*** Begin section ***

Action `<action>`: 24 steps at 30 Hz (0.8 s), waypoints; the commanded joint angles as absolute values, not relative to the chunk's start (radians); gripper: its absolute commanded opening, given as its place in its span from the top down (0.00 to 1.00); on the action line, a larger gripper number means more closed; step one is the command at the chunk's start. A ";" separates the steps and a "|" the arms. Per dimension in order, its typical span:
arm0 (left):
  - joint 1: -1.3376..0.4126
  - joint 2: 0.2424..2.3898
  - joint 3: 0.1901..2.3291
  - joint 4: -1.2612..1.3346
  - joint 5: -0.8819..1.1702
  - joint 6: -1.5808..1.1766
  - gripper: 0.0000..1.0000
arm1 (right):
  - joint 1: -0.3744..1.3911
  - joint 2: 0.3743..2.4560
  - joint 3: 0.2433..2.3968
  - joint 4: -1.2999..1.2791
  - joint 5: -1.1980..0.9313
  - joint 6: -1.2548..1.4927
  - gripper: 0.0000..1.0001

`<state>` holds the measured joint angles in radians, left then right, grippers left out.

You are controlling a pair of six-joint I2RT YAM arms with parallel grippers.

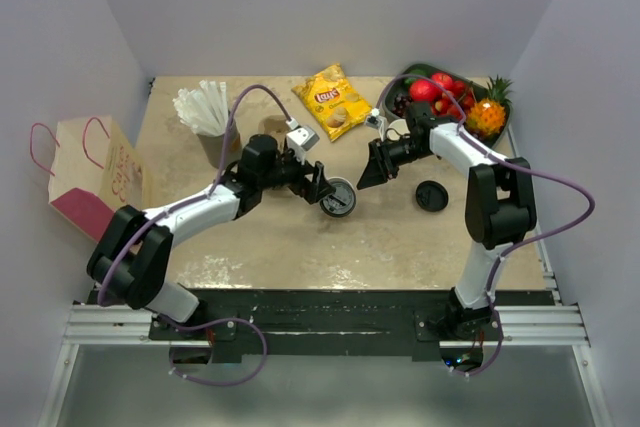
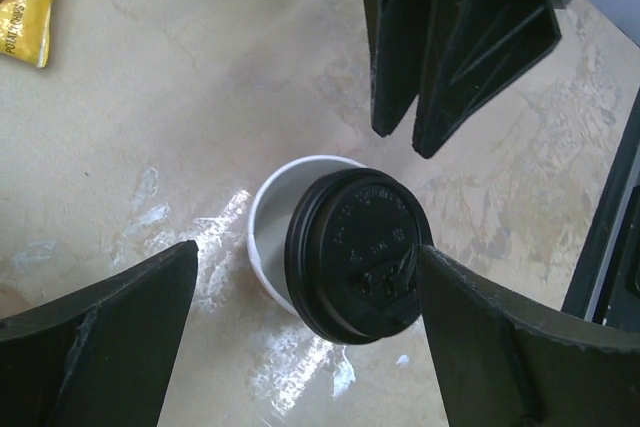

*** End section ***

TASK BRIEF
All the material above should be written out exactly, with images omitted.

WORKED SOLUTION
Action `<action>`: 24 steps at 30 Hz (0.8 s), waypoints; the commanded joint angles as absolute values, not relative to the chunk's start (radians); gripper: its absolute commanded opening, given as its place in its span from the top down (0.00 to 1.00); on the action line, a larger gripper number means more closed; step one is the command at the chunk's start. A ";" separates the steps and a "|" the arms. Per dimension in order, its typical span:
arm0 (left):
  - joint 1: -1.3376..0.4126
  - joint 2: 0.2424..2.3898
  - joint 3: 0.1901..2.3291
  - joint 4: -1.2612..1.3346
  - joint 5: -0.8819..1.1702
  - joint 6: -1.5808..1.1766
  - gripper: 0.0000..1.0000
arm1 (right):
  - joint 1: -0.3744..1.3911
  - joint 2: 0.3743..2.4560
  - joint 3: 0.2433..2.3968
  - joint 4: -1.2999..1.2791
  - joint 5: -1.1980..0.9313
  - joint 6: -1.2548..1.4927
  - gripper: 0.0000..1.0001

`<state>` holds the measured joint angles in radians, left then right, grippers left out.

You are controlling a pair of six-joint I2RT YAM arms with parallel grippers.

The exercise was answered in full.